Joel Brinkley: Mission failure

Ten years ago this month, President George W. Bush climbed confidently from the cockpit of a fighter jet that had landed on the USS Abraham Lincoln flight deck. He strode to the microphone and declared an end to major military operations in Iraq.

Behind him fluttered that infamous banner that declared "Mission Accomplished," an embarrassing artifact that nonetheless is housed in the new library he dedicated last month.

A great deal has been written about the miserable failure of the Iraq war. Much lost -- 4,500 American lives and $2.2 trillion dollars, 13 percent of the national debt -- and little if anything gained. We traded one despot for another, and right now the nation is on the verge of civil war. In April alone, internecine fighting nationwide killed 712 people, the largest number in a single month since 2008, the United Nations reported.
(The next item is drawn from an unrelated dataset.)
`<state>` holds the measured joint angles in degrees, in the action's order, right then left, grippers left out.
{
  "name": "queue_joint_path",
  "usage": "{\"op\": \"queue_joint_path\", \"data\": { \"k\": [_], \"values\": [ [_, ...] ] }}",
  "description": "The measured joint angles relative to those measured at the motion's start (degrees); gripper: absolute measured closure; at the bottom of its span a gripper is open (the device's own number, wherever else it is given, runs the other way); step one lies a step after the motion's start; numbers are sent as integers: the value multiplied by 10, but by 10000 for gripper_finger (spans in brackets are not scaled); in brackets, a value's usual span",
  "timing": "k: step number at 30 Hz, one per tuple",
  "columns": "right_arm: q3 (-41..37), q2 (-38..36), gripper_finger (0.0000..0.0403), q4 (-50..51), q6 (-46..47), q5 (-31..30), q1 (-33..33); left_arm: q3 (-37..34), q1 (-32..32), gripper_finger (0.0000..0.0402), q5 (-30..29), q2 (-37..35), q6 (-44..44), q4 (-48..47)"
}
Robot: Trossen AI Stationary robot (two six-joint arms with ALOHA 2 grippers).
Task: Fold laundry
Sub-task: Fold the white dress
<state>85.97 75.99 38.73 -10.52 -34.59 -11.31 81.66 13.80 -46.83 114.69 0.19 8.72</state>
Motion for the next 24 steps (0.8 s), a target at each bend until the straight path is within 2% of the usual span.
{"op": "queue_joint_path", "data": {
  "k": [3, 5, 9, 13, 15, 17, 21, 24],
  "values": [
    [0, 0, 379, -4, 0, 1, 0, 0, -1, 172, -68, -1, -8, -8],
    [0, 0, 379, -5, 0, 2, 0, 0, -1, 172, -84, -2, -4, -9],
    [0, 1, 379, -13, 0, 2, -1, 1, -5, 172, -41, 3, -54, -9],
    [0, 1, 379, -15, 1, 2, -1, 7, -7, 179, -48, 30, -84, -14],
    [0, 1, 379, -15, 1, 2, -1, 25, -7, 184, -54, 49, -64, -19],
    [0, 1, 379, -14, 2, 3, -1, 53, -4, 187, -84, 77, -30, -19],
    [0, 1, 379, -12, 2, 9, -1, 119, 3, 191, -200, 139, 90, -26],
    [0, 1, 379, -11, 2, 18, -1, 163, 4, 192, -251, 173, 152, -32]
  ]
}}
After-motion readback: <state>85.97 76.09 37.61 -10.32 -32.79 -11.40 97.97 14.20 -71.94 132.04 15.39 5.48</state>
By almost any measure, Iraq is tumbling down the abyss, and as other Middle Eastern nations are demonstrating all too well, the ultimate benefactors will likely be Islamic extremists. Already, the state has its own name-brand candidate eagerly awaiting its moment: al-Qaeda in Iraq. The group is blamed for destroying the justice ministry with four bombs in March, killing at least two dozen people, and membership in that al-Qaeda branch is reported to be growing rapidly.

Many writers like to blame Iraq's problems on the British occupiers a century ago. As they left the region after World War I, Britain drew the boundaries for Iraq, Syria, Jordan and other states -- heedless of the ethnic divisions endemic to each of these new states.
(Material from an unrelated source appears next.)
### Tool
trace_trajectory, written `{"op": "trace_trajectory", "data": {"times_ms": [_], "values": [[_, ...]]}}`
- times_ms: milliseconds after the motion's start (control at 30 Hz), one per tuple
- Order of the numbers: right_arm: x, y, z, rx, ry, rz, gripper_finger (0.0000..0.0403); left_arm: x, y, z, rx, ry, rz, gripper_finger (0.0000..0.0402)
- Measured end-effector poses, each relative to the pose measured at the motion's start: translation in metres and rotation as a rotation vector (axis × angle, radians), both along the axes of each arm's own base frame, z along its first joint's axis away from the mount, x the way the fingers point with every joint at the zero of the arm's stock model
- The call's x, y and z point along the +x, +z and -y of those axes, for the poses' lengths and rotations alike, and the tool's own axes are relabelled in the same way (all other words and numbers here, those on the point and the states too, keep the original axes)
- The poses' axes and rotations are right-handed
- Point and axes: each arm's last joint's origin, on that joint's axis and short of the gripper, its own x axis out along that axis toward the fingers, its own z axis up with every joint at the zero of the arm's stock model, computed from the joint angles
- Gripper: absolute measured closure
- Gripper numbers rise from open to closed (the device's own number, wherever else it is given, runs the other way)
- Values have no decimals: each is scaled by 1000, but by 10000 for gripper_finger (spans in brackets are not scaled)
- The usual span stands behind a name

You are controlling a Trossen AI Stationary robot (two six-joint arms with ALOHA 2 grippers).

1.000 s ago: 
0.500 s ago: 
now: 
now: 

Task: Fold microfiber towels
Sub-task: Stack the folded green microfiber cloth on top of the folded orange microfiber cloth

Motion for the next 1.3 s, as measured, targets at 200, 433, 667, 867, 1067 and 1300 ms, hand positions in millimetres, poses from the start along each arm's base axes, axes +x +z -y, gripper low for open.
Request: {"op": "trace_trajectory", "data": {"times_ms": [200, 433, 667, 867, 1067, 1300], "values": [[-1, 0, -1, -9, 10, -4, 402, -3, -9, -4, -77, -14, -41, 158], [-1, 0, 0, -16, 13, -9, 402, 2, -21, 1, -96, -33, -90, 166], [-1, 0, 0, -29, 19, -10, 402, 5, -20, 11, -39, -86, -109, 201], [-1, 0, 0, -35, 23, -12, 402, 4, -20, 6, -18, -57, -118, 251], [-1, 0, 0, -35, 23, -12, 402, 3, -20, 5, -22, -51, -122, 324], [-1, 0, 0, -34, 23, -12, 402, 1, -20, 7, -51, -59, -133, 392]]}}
Afterward, in each of the countries dictators kept the lid on the simmering hatred between Sunnis, Shiites, Christians and Kurds. But then, once they were overthrown by uprisings or war, the stew boiled over.

True enough, but in Iraq right now I blame Nouri al-Maliki, Iraq's Shiite prime minister. He is systematically discriminating against Sunnis and Kurds -- having them arrested and killed en masse. Last month, his security forces attacked a Sunni protestors' camp in the town of Hawija, killing at least 20 people and wounding many more. Unprovoked massacres like that are what lit the brewing civil war.

Maliki certainly knew full well that to make Iraq work, he had to be an inclusive prime minister, giving fair treatment to all parties. That was perfectly obvious to everyone in the world who was paying attention. But Maliki refused. Recently he fired his widely respected finance minister, in my view merely because he's Sunni. For that and so much more, Maliki deserves to be thrown out. Is Maliki simply a new, diabolical dictator? By one key measure at least, he's the worst in the world.

You can tell a lot about any government by how it treats the news media. A national leader confident he's serving his people as best he can has little to fear from the media. Occasional criticism is part of what comes from holding office.

Maliki obviously holds no such confidence. Late last month, his government revoked the operating licenses for 10 satellite TV channels, including Al Jazeera. The stations were covering the nationwide violence and unrest, as should be expected. But by doing so, the government charged, they were "promoting violence" with "misleading and exaggerated" coverage.

I was based in Iraq in 2003 and 2004, and one of the most exciting developments was watching new newspapers and magazines show up on newsstands almost every day and cameramen from new TV stations arriving for important events. A new, free press was flowering across the country.

No more. And what better demonstrates this than the number of journalists assassinated. Since 2003, more journalists have died in Iraq than in the conflicts in Afghanistan, Syria or Vietnam, the Committee to Protect Journalists reported. "In Iraq," the CPJ added, "at least 92 journalists, or nearly two out of every three killed, did not die in air strikes, checkpoint shootings, suicide bombings, sniper fire, or the detonation of improvised explosive devices. They were instead murdered in targeted assassinations in direct reprisal for their reporting. Many were targeted because of their affiliations with U.S. or Western news organizations."

The CPJ also publishes what it calls its "impunity index," an accounting of how frequently people are arrested for killing journalists. And in Iraq, the committee wrote, "even today, as Iraq has moved beyond" the war "authorities have shown no interest in investigating these murders."

Iraq's impunity rate "is 100 percent" -- the "worst in the world."

(Joel Brinkley is the Hearst professional in residence at Stanford University and a Pulitzer Prize-winning former correspondent for The New York Times.)